* What the exercise asks *
Using the listing below, retype exactly the lines starting at the one with "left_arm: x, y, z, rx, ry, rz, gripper" and ending at the one with "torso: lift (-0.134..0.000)", and include both.

* * * * * * * * *

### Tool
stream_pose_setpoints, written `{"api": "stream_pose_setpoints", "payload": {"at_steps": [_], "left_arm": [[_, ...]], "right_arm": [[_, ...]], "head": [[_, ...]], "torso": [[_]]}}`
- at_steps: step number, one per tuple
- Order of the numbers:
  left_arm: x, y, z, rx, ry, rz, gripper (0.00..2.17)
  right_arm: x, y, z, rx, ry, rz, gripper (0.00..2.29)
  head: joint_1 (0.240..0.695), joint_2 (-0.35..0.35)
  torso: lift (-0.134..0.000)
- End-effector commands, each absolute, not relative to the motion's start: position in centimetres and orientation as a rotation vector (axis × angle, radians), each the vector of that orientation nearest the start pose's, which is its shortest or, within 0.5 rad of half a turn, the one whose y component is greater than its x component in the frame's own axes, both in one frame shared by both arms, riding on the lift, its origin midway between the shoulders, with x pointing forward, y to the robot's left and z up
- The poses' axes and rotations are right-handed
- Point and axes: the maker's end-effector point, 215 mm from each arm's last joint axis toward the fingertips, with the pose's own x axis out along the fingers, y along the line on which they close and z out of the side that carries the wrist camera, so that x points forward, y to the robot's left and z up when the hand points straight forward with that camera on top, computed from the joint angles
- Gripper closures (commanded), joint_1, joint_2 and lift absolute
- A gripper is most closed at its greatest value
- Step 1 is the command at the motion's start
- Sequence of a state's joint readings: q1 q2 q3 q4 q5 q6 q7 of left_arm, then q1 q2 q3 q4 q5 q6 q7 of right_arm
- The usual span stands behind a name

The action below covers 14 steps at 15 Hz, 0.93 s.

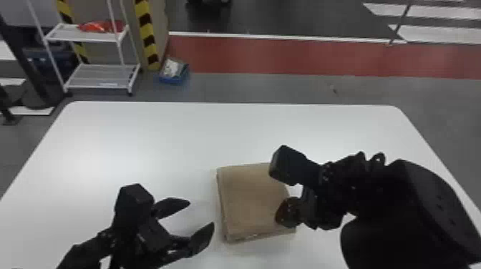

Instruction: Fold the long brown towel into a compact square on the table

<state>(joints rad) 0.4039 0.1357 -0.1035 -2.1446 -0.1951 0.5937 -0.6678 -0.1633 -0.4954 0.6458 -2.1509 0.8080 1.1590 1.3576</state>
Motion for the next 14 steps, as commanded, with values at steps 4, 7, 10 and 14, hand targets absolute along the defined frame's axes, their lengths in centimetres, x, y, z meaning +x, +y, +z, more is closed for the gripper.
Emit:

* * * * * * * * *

* Answer section *
  left_arm: x, y, z, rx, ry, rz, gripper (0.00..2.17)
  right_arm: x, y, z, rx, ry, rz, gripper (0.00..2.29)
  head: joint_1 (0.240..0.695), joint_2 (-0.35..0.35)
  torso: lift (-0.134..0.000)

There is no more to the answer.